WHAT IS REQUIRED>
This exercise calls for an exact copy of the listing below.

DATASET CONTENT>
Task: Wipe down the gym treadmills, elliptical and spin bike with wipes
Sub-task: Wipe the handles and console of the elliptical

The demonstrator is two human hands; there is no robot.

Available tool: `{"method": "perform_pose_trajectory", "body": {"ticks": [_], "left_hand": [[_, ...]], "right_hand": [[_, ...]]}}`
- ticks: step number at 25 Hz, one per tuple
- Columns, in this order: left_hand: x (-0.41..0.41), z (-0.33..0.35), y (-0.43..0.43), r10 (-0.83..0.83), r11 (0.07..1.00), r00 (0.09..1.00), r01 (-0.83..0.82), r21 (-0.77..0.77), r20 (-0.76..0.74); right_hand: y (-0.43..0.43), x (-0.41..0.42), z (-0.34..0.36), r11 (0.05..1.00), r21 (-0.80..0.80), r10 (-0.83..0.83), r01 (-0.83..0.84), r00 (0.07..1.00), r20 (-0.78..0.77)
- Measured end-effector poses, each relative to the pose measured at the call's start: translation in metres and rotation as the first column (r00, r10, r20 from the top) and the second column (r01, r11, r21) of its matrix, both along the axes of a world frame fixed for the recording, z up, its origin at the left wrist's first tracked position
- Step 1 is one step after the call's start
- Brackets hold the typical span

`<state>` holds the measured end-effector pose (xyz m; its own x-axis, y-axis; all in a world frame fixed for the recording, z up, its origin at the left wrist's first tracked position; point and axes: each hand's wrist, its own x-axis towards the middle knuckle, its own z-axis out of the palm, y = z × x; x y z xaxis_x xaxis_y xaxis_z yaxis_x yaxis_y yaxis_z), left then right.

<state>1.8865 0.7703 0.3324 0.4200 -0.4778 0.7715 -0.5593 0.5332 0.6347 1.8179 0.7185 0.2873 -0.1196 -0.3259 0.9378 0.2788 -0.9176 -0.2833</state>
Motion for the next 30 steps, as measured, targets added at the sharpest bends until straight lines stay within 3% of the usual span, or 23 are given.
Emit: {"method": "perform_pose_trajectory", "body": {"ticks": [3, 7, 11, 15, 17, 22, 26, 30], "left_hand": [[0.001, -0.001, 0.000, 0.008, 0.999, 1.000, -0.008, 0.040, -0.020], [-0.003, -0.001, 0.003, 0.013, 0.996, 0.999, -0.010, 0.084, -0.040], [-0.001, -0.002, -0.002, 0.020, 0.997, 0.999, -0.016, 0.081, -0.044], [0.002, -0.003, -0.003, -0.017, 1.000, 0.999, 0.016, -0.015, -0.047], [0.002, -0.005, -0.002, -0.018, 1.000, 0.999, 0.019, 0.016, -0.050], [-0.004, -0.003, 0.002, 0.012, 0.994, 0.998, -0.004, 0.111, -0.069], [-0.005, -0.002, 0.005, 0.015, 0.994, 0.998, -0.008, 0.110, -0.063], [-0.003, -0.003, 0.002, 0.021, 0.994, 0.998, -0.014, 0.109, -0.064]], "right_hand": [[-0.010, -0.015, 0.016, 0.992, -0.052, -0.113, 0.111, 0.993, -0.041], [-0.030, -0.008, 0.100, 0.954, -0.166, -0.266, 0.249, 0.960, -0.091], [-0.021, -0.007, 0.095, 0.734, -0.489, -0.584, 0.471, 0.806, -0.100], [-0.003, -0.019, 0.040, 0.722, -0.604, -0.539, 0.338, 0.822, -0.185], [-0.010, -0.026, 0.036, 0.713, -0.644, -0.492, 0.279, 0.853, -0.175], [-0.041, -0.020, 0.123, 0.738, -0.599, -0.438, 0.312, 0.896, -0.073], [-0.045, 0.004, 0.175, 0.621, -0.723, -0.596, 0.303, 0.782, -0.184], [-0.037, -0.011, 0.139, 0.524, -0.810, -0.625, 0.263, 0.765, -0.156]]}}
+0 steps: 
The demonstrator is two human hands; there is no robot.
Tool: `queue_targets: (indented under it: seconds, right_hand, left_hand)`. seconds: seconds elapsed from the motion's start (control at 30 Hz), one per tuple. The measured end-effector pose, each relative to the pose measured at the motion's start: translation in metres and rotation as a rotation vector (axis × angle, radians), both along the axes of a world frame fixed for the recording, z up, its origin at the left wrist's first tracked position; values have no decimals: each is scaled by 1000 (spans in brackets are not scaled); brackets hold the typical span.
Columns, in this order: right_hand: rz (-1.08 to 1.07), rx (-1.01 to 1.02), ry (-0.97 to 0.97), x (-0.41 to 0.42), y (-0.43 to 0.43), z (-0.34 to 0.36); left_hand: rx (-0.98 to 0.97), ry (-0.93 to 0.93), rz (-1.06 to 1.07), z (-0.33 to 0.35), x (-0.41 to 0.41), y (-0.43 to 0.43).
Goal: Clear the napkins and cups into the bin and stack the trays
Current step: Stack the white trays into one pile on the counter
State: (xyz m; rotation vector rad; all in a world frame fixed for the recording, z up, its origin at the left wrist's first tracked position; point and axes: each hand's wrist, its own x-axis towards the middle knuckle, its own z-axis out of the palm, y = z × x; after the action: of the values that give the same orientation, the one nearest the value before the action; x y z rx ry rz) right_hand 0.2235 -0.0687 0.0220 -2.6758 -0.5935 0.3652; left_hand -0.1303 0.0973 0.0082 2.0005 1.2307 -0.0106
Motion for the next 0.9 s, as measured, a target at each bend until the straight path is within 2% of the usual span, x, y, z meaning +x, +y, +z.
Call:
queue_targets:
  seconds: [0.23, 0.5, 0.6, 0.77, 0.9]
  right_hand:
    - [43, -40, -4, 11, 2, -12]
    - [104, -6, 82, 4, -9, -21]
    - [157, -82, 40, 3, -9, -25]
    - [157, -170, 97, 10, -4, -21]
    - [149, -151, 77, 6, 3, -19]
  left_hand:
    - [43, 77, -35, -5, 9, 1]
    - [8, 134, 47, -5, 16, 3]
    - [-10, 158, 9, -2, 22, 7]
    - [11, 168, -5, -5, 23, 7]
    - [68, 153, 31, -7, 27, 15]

FINISHED TASK>
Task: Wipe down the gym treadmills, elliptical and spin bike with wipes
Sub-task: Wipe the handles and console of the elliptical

The demonstrator is two human hands; there is no robot.

Available tool: `{"method": "perform_pose_trajectory", "body": {"ticks": [_], "left_hand": [[_, ...]], "right_hand": [[_, ...]]}}`
- ticks: step number at 25 Hz, one per tuple
- Columns, in this order: left_hand: x (-0.41..0.41), z (-0.33..0.35), y (-0.43..0.43), r10 (-0.83..0.83), r11 (0.07..1.00), r00 (0.09..1.00), r01 (-0.83..0.82), r21 (-0.77..0.77), r20 (-0.76..0.74); right_hand: y (-0.43..0.43), x (-0.41..0.42), z (-0.34..0.36), r11 (0.05..1.00), r21 (-0.80..0.80), r10 (-0.83..0.83), r01 (-0.83..0.84), r00 (0.07..1.00), r20 (-0.78..0.77)
- Measured end-effector poses, each relative to the pose measured at the call's start: translation in metres and rotation as the first column (r00, r10, r20 from the top) and the second column (r01, r11, r21) of its matrix, both along the axes of a world frame fixed for the recording, z up, its origin at the left wrist's first tracked position
- Step 1 is one step after the call's start
- Brackets hold the typical span

`<state>` holds the measured end-effector pose (xyz m; its own x-axis, y-axis; all in a world frame fixed for the recording, z up, its origin at the left wrist's first tracked position; point and axes: each hand's wrist, its own x-axis towards the middle knuckle, its own z-axis out of the palm, y = z × x; x y z xaxis_x xaxis_y xaxis_z yaxis_x yaxis_y yaxis_z), left then right.

<state>1.8865 0.7703 0.3324 0.4200 -0.4778 0.7715 -0.5593 0.5332 0.6347 1.8179 0.7185 0.2873 -0.1196 -0.3259 0.9378 0.2788 -0.9176 -0.2833</state>
Motion for the next 30 steps, as measured, targets added at the sharpest bends until straight lines stay within 3% of the usual span, or 23 are given.
Emit: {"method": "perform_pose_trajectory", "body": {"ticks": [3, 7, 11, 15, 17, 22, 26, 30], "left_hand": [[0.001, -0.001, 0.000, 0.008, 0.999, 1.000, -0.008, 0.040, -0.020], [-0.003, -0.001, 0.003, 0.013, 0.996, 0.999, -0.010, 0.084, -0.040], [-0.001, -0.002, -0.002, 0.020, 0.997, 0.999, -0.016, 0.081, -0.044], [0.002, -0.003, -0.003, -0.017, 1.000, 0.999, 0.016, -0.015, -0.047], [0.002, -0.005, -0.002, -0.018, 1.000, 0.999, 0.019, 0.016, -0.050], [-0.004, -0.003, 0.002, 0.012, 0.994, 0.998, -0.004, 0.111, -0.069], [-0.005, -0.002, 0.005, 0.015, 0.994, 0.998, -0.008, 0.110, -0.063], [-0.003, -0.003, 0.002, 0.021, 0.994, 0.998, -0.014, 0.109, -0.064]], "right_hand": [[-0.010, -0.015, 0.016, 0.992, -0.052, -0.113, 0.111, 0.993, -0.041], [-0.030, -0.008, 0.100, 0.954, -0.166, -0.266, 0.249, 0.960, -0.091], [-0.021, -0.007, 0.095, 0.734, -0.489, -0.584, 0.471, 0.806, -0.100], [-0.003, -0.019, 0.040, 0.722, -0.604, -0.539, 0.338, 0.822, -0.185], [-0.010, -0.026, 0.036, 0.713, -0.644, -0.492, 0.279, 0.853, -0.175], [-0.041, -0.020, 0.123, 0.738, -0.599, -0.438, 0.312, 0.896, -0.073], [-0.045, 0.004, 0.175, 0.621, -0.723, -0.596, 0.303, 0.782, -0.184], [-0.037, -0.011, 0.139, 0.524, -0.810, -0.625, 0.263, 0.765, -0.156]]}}
+0 steps: 
The demonstrator is two human hands; there is no robot.
Tool: `queue_targets: (indented under it: seconds, right_hand, left_hand)`. seconds: seconds elapsed from the motion's start (control at 30 Hz), one per tuple. The measured end-effector pose, each relative to the pose measured at the motion's start: translation in metres and rotation as a rotation vector (axis × angle, radians), both along the axes of a world frame fixed for the recording, z up, its origin at the left wrist's first tracked position; values have no decimals: each is scaled by 1000 (spans in brackets are not scaled); brackets hold the typical span.
Columns, in this order: right_hand: rz (-1.08 to 1.07), rx (-1.01 to 1.02), ry (-0.97 to 0.97), x (-0.41 to 0.42), y (-0.43 to 0.43), z (-0.34 to 0.36); left_hand: rx (-0.98 to 0.97), ry (-0.93 to 0.93), rz (-1.06 to 1.07), z (-0.33 to 0.35), x (-0.41 to 0.41), y (-0.43 to 0.43).
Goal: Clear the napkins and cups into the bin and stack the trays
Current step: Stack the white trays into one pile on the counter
State: (xyz m; rotation vector rad; all in a world frame fixed for the recording, z up, its origin at the left wrist's first tracked position; point and axes: each hand's wrist, its own x-axis towards the middle knuckle, its own z-axis out of the palm, y = z × x; after the action: of the values that give the same orientation, the one nearest the value before the action; x y z rx ry rz) right_hand 0.2235 -0.0687 0.0220 -2.6758 -0.5935 0.3652; left_hand -0.1303 0.0973 0.0082 2.0005 1.2307 -0.0106
Motion for the next 0.9 s, as measured, a target at each bend until the straight path is within 2% of the usual span, x, y, z meaning +x, +y, +z.
Call:
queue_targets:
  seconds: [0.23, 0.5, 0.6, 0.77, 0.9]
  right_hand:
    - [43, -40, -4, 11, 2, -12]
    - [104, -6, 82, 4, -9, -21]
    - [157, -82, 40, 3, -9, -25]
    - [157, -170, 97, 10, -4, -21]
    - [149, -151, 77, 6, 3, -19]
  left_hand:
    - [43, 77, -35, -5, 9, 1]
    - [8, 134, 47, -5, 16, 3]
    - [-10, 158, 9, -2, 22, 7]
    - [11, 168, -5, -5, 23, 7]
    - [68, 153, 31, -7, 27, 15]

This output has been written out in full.